I once worked with a dancer who could fold forward and place her palms flat on the floor without warming up. By most measures she was remarkably flexible. She also had recurring lower back pain that no amount of stretching seemed to touch, and once we started working together, it became clear why. She had enormous range of motion and almost no control over the last third of it.
This is the distinction I keep coming back to with clients, because the two words get used interchangeably and they are not describing the same thing. Flexibility is how far a joint or a muscle can passively lengthen. Mobility is how much of that range you can actually access and control on your own, under some load, without something else compensating to get you there. You can be flexible and immobile at the same time, and in my experience that combination causes more trouble than simply being stiff.

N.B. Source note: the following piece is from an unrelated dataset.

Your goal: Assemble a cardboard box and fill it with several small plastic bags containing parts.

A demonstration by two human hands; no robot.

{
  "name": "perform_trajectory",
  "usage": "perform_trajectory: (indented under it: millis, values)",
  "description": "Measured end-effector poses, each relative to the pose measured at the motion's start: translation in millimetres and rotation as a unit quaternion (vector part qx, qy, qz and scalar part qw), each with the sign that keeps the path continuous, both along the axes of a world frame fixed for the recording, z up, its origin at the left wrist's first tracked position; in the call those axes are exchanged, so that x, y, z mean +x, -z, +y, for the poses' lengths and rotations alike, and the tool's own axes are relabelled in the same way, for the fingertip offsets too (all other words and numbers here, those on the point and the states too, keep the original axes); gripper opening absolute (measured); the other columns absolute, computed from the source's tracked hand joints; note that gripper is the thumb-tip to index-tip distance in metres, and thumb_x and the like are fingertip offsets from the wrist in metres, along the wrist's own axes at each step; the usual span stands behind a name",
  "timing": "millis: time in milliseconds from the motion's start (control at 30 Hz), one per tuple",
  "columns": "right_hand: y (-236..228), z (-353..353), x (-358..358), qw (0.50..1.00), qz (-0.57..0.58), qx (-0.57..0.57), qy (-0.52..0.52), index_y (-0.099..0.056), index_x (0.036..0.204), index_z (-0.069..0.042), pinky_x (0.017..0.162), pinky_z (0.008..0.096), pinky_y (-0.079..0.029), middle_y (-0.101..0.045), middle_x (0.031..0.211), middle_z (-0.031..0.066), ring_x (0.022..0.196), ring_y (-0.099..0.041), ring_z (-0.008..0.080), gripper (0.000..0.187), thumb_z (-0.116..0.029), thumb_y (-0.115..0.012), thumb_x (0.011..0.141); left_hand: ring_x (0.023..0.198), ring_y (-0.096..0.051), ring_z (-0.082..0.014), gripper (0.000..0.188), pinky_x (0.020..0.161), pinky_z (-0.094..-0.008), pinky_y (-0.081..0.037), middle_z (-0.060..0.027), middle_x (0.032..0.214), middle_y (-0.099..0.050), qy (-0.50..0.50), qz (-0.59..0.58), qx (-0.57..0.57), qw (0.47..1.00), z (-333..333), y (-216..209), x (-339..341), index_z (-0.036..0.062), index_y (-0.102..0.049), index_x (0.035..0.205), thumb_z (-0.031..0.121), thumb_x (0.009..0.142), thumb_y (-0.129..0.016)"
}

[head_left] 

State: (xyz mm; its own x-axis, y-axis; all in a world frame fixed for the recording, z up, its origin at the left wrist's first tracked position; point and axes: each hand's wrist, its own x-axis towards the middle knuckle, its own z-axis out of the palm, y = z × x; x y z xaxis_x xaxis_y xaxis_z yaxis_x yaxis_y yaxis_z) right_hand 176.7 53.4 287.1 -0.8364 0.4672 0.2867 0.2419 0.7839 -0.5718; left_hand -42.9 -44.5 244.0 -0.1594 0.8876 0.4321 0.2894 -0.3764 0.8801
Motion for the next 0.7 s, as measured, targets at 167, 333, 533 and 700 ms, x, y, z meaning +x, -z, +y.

The dancer could reach the floor because years of training had lengthened her hamstrings and back extensors well past what most bodies need. But in the last part of that range, her deep hip and core muscles were not doing anything. Nothing was actively holding or controlling that end position. Her nervous system had essentially been left unsupervised there, and unsupervised ranges of motion are, for some people, where problems accumulate.
So instead of more stretching, we spent months on control at end range. Slow, loaded movements into the same position she could already reach passively, but now with tension, now with her own muscles doing the holding instead of gravity and momentum. It was less satisfying than a deep stretch. It also did more for her back than anything she had tried before.
Flexibility asks how far you can go. Mobility asks whether you can be trusted once you get there. I do not think one is more important than the other in every case, but I do think most people have been told to chase flexibility when what they actually needed was control.
This is not a universal rule, and plenty of people are simply stiff and would benefit from more range, full stop. But before I hand anyone a stretching routine, I want to know whether their limitation is really a lack of length, or a lack of trust between their brain and a range they already have. Those two problems look similar from the outside and require almost opposite solutions.